Notre source pense que le vrai problème réside actuellement dans l'instrumentalisation de la lutte contre le terrorisme et son exploitation exagérée notamment par les pays qui enregistrent une véritable régression démocratique.

Qu'en est-il de la démocratie au Maroc ? « En 2002, S.M le Roi avait déclaré au journal Le Figaro, en réponse à une question sur la nature du régime politique marocain, que la population vit sous une monarchie exécutive où le Roi règne et gouverne, ce qui veut dire que depuis 1956 et jusqu'en 2011 on vivait sous une monarchie exécutive. En 2011, il y a eu la volonté de mettre en place une Constitution censée faciliter la transition vers une monarchie parlementaire qui exige, cependant, des partis politiques forts et crédibles et une société civile également forte et responsable de ses choix. Le problème, c'est qu'au moment où la Loi suprême a accordé de l'importance aux partis politiques et à la société civile, on a assisté à l'émergence d'un certain discours critique et de dénigrement vis-à-vis de ces vecteurs de la médiation institutionnelle au lieu de tirer profit du corpus constitutionnel. Nous avons noté que ces critiques proviennent de l'élite comme du citoyen lambda.
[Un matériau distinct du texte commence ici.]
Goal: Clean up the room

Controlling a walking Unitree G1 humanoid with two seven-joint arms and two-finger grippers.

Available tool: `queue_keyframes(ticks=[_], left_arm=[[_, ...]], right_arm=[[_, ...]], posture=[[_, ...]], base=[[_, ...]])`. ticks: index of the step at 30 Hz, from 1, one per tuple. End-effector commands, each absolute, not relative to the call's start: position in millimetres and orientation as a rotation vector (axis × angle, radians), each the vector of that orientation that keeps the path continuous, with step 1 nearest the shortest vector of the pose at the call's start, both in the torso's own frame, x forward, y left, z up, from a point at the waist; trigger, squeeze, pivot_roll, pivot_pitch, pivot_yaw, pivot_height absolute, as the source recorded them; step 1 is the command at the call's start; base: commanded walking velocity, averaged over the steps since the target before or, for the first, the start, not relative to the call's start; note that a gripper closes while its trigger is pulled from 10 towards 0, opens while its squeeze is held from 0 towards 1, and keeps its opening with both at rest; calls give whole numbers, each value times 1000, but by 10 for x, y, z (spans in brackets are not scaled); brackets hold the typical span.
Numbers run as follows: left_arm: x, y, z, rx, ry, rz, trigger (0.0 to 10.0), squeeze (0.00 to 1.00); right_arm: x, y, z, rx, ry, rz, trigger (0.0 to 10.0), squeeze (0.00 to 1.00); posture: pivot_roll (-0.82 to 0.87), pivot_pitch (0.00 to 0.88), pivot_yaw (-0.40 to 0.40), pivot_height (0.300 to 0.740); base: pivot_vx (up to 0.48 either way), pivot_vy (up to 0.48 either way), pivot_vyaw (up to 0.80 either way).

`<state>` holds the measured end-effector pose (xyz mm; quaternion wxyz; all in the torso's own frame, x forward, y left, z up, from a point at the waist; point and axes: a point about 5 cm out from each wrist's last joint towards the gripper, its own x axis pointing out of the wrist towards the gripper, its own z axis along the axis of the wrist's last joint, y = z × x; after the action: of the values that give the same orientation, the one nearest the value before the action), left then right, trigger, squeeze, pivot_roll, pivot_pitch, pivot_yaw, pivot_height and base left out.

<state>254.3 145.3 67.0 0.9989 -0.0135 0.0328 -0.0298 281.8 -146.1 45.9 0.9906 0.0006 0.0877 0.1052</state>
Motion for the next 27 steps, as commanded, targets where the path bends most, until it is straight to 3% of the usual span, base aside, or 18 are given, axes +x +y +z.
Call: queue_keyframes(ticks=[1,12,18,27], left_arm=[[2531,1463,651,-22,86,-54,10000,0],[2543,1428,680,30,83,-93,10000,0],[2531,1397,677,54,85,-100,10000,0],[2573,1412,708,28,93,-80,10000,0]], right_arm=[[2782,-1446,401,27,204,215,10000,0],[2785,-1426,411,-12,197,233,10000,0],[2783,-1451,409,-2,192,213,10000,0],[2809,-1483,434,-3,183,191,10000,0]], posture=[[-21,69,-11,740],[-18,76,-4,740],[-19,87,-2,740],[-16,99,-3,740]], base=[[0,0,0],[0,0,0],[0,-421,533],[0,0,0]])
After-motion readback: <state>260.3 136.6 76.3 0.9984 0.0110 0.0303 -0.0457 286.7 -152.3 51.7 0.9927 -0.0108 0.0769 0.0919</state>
Il y a même des chercheurs et des politiciens qui se sont déclarés opposés à toute forme de médiation et estimé que le Roi doit gouverner seul alors que ces mêmes personnes se présentaient comme des démocrates. Ceci d'autant plus qu'il n'y a pas de démocratie sans partis politiques », nous a-t-il révélé.

Et de conclure : « Le pire est qu'il s'agit d'un discours nihiliste qui critique tout (partis politiques, ONG, syndicats... ) et qui accorde beaucoup de légitimité à l'autoritarisme. D'ailleurs, en octobre dernier, un article du journal Le Monde avait annoncé le retour de l'autoritarisme au Maroc. Ceci d'autant plus que tout le monde parle aujourd'hui d'une régression démocratique. Le problème, c'est que certains partis participent à ce dénigrement au lieu d'assumer leurs rôles constitutionnels. La dangerosité de la conjoncture actuelle ne réside pas dans les orientations du régime, mais dans l'hégémonie de ce discours nihiliste ».